Ringworm is not a worm, and it is not a parasite. Ringworm is a highly contagious fungus that spreads among different types of animals, including wildlife, pets, livestock and humans. Raccoons can spread it, but not through their urine. Raccoons also are vectors of roundworm, which does spread through fecal matter.
Ringworm spreads as the skin and fur from an infected animal come into contact with those of a healthy one. Not all animals who come in contact with the ringworm fungus will develop an infection. Animals with healthy immune systems may be able to fight off the infection without showing any signs of illness. Ringworm most commonly occurs in young, old or sick animals. The skin infection's common signs include hair loss, dry and flaky or reddened skin, and itching. Ringworm can eventually turn into infection if the animal keeps scratching and clawing the affected area. Ringworm is diagnosed by skin scraping and examination of the fungus under a microscope.

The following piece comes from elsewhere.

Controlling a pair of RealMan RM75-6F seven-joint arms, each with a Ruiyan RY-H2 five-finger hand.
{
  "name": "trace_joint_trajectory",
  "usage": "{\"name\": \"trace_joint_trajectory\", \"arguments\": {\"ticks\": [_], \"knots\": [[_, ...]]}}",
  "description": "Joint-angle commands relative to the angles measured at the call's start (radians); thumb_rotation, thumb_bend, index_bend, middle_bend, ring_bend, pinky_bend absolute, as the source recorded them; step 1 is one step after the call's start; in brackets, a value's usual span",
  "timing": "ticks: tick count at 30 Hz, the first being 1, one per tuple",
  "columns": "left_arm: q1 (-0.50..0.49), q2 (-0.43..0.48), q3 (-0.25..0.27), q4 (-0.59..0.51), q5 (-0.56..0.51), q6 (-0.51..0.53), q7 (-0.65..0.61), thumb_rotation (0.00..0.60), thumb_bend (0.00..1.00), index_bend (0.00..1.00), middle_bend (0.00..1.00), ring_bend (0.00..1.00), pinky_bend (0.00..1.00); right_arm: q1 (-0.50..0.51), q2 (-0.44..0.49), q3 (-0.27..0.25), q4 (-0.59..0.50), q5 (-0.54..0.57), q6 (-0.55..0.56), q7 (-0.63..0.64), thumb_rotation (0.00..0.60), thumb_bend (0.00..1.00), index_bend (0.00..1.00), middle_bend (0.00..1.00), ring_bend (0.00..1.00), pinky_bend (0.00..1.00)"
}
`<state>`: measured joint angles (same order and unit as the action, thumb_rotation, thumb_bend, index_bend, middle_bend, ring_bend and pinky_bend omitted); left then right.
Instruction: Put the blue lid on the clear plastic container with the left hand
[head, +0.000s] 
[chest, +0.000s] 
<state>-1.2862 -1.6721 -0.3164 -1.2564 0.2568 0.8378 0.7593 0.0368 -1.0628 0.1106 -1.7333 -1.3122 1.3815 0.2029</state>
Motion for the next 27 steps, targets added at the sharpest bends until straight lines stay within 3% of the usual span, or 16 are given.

If you notice your animals are showing signs of ringworm, you will need to have them treated by your veterinarian, or the condition will continue to spread.
Raccoons, Ringworm and You
Ringworm, relatively common within the raccoon community, can spread ringworm to your pets and family members through contact with the raccoon or with the contaminated skin cells and hair that the raccoon has shed. You will have to keep your eye on raccoons you see from the local population and report to a local animal control authority if you see the appearance of sickness. Your local animal control offices will be able to help you deal with potentially sick or infectious raccoons in your area.
Ringworm and Urine
Ringworm is not spread by feces or urine. Raccoon urine cannot spread ringworm to other animals. Ringworm fungus is primarily located in the hair follicles and top layers of the infected animals skin. If your pet has been touching a raccoon with ringworm or spends a lot of time in areas where raccoons live, he may catch ringworm as a result of coming into contact with shed raccoon skin cells and hair that contain ringworm fungus. Contact with raccoon urine alone will not cause a creature to contract ringworm.
Don't confuse raccoon ringworm with raccoon roundworm. Raccoon roundworm is commonly mistakenly called raccoon ringworm, but it has nothing to do with ringworm. Raccoon roundworm is a highly infectious, highly dangerous disease that spreads through the feces and bodily fluids of infected raccoons. Raccoon roundworm causes neurological problems and even death in humans. You should never allow your pets or children to go anywhere near raccoon feces or bodily fluids -- not because of the risk of ringworm but because of the risk of roundworm.